Sunday, 1 January 2012

Parameterised error handlers

++year;

Last post I suggested using a default value in place of an exception to be returned when the function fails to return its proper result:

type from_ascii(const char* c, type resultOnFailure)
{
    for (int i = 0; i != sizeof(names)/sizeof(names[0]); ++i)
        if (!strcmp(c, names[i]))
            return (type)i;

    return resultOnFailure;
}

This is fine but its usage is limited to those occasions where you have an appropriate default in advance of calling the function. Also, sometimes the construction of the default value is non-trivial and isn't something you want to waste time doing (or worse, have the construction fail) if you don't even end up using it.

Enter parameterised error handling. The idea is to provide is a functor to be invoked when the return value cannot be generated:

type from_ascii(const char* c, std::function<type()> onError)
{
    for (int i = 0; i != sizeof(names)/sizeof(names[0]); ++i)
        if (!strcmp(c, names[i]))
            return (type)i;

    return onError();
}

Now we can do what we like to handle the error. We can throw an exception. We can return the default value we want. We can prompt the user for a value. We can read it from a file. We can log the error or inform the user before doing any of the above, especially if you forward the function arguments to the functor:

type from_ascii(const char* c, std::function<type(const char*)> onError)
{
    for (int i = 0; i != sizeof(names)/sizeof(names[0]); ++i)
        if (!strcmp(c, names[i]))
            return (type)i;

    return onError(c);
}

Calling this function is simply a matter of passing an appropriately-defined functor. C++11's lambda support makes this particularly easy:

auto e = Direction::from_ascii("banana", [](const char* c) {
    Log("Invalid Direction::type name: %s", c);
    return Up;
});

You can define your functor however you like, passing what you think is important, maybe an error code which tells you why the functor got invoked, or a flag which the functor can set to retry the operation.

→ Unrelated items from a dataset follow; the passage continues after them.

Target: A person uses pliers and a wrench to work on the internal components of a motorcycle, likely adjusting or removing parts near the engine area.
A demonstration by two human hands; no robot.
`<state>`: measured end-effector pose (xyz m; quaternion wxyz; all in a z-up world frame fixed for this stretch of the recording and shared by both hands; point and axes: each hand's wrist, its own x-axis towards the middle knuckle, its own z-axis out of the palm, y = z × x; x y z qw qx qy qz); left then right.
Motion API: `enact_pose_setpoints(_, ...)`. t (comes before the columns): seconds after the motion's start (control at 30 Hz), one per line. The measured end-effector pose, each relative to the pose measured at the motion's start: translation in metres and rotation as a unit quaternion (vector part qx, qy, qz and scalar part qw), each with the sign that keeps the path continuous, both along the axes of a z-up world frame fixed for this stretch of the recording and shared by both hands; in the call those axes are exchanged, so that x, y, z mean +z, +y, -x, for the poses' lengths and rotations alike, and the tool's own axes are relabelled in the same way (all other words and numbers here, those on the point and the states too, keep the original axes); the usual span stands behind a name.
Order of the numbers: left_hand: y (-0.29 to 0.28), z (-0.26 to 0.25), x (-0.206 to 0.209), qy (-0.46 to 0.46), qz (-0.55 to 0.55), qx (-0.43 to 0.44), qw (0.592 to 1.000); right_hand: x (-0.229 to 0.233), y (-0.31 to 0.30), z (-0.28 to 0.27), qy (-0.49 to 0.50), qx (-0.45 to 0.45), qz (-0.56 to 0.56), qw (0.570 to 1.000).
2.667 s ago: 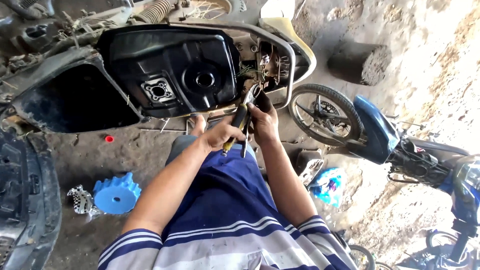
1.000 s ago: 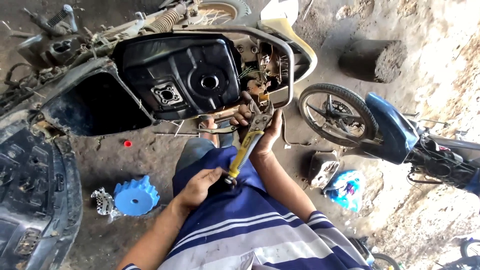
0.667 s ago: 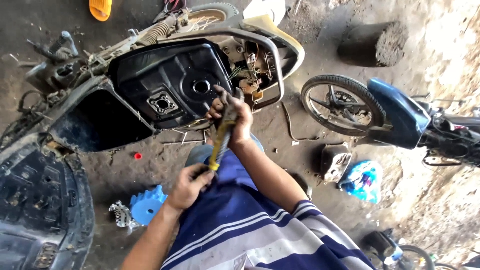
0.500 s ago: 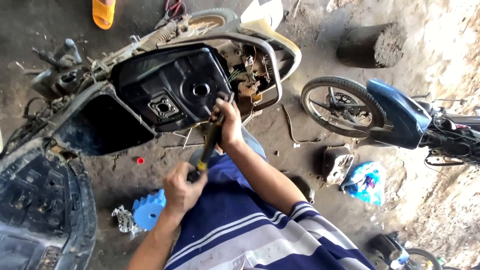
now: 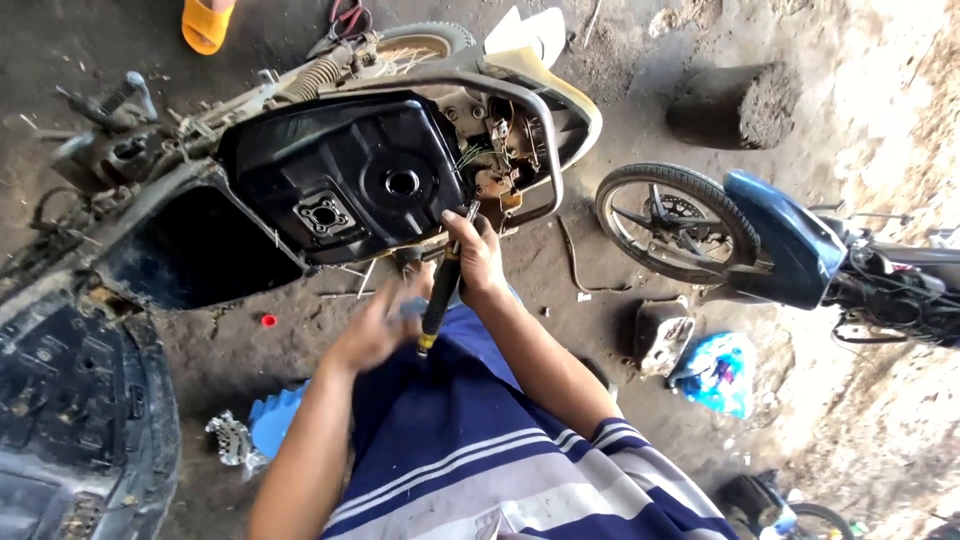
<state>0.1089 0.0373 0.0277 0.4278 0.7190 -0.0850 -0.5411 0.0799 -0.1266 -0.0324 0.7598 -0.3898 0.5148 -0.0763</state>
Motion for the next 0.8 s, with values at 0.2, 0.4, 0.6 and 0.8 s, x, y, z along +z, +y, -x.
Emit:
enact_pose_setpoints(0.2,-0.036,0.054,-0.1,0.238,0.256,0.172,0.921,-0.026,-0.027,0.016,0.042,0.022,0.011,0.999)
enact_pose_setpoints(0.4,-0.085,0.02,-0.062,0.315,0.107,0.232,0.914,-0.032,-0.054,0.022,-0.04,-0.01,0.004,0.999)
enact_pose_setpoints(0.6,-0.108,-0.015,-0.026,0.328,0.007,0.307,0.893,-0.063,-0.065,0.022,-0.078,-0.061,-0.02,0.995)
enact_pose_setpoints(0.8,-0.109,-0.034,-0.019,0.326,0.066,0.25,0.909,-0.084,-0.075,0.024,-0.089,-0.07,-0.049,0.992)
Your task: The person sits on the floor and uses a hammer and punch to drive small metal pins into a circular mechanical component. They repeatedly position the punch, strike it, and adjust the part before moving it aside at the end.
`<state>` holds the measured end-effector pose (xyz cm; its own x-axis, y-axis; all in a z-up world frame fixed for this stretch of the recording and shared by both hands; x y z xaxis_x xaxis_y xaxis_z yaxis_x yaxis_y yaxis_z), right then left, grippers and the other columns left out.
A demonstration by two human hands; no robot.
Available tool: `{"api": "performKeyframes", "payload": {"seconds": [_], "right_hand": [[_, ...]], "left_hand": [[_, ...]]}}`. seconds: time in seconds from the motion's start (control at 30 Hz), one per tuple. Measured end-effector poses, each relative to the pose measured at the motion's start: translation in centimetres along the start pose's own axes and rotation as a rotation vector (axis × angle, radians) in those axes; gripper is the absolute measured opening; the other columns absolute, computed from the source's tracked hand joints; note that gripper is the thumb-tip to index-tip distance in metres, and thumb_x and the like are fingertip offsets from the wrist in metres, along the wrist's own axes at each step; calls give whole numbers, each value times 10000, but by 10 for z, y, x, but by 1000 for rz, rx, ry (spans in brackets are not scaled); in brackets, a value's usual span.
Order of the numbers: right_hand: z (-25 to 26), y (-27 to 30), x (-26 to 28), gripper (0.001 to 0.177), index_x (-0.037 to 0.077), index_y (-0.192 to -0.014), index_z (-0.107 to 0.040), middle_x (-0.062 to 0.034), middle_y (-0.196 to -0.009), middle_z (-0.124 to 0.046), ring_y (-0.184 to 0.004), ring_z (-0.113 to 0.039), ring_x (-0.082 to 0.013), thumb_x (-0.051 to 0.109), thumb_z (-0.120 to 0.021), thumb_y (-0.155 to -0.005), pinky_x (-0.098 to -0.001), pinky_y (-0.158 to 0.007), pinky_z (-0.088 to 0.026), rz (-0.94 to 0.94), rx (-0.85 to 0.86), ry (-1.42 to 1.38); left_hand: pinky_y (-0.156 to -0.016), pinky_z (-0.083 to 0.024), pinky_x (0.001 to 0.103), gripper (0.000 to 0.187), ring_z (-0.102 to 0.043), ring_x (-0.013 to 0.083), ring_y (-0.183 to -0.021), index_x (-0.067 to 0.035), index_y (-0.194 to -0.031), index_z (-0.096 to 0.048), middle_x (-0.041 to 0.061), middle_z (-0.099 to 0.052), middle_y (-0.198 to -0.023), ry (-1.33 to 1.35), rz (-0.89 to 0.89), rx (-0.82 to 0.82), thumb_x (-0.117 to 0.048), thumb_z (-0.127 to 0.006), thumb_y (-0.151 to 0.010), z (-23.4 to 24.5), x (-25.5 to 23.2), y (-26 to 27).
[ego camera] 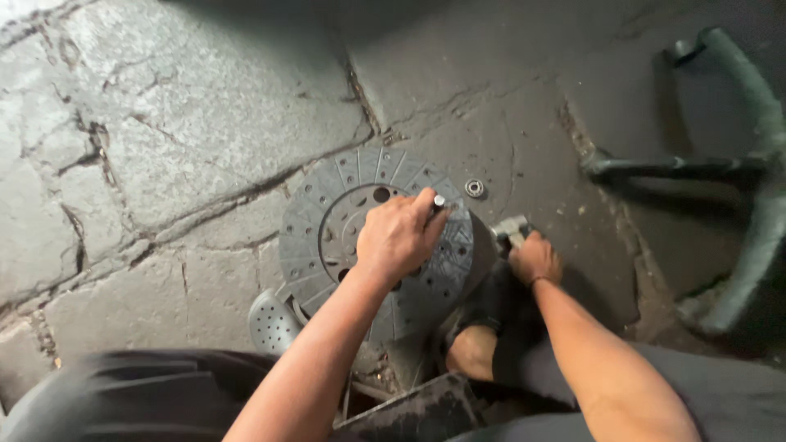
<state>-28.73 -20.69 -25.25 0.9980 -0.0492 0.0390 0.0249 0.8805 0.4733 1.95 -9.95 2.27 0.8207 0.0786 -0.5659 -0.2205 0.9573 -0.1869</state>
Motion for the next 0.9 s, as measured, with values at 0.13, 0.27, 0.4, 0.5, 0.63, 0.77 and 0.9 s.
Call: {"api": "performKeyframes", "payload": {"seconds": [0.13, 0.27, 0.4, 0.5, 0.63, 0.77, 0.9], "right_hand": [[45, -3, 14, 469, 18, -1251, -621, -267, -1186, -705, -1127, -666, -465, 359, -620, -928, -554, -982, -513, 80, -64, 23], [129, 1, 49, 512, -30, -1119, -653, -301, -1085, -698, -1036, -672, -444, 463, -673, -983, -516, -873, -542, 202, -229, -226], [198, 64, 89, 382, -22, -1087, -538, -90, -809, -619, -635, -585, -170, 339, -614, -988, -346, -514, -488, 90, 269, -869], [274, 148, 130, 334, 20, -1155, -517, -49, -822, -599, -632, -595, -128, 273, -633, -971, -317, -525, -522, 320, 243, -799], [312, 230, 167, 374, 70, -1234, -509, -51, -797, -625, -596, -610, -151, 307, -599, -959, -339, -517, -536, 570, 173, -740], [289, 246, 173, 472, 51, -1224, -505, -140, -737, -721, -643, -731, -244, 421, -589, -944, -421, -596, -556, 605, -13, -378], [253, 237, 180, 485, -15, -1103, -510, -247, -782, -689, -779, -685, -412, 445, -614, -992, -513, -655, -517, 650, -86, -144]], "left_hand": [[-624, -528, 488, 291, -693, 336, -750, -101, -920, -608, 121, -691, -746, 25, -24, -45, -384, -670, -939, 5, -5, 7], [-640, -526, 487, 286, -700, 330, -772, -95, -906, -598, 115, -707, -753, 31, -57, -102, -371, -651, -956, 11, -11, 10], [-655, -527, 490, 307, -694, 340, -762, -84, -912, -600, 135, -702, -740, 2, -54, -90, -383, -649, -962, 10, -10, 10], [-647, -525, 499, 314, -697, 343, -752, -81, -905, -597, 136, -705, -726, 8, -58, -78, -386, -647, -959, 9, -10, 9], [-635, -531, 501, 312, -699, 357, -743, -90, -910, -604, 141, -711, -747, 20, -92, -97, -392, -646, -975, 10, -10, 11], [-629, -534, 515, 296, -701, 370, -719, -101, -936, -607, 144, -710, -736, 41, -91, -84, -391, -650, -976, 6, -8, 10], [-611, -525, 532, 232, -696, 389, -699, -137, -1025, -619, 143, -718, -735, 81, -100, -64, -341, -654, -919, 6, -5, 9]]}}
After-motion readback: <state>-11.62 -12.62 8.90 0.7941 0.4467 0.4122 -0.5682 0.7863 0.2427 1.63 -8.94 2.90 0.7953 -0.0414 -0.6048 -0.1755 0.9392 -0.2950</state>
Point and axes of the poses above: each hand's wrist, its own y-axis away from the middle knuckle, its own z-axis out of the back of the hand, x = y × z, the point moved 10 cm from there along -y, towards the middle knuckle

Finally, if performance is a concern, you can always take the functor as a templated argument, then you can have your cake and eat it:

template <typename ErrorFunc>
type from_ascii(const char* c, ErrorFunc onError)
{
    for (int i = 0; i != sizeof(names)/sizeof(names[0]); ++i)
        if (!strcmp(c, names[i]))
            return (type)i;

    return onError(c);
}

This approach isn't appropriate for everything but it's another feather to your error handling cap.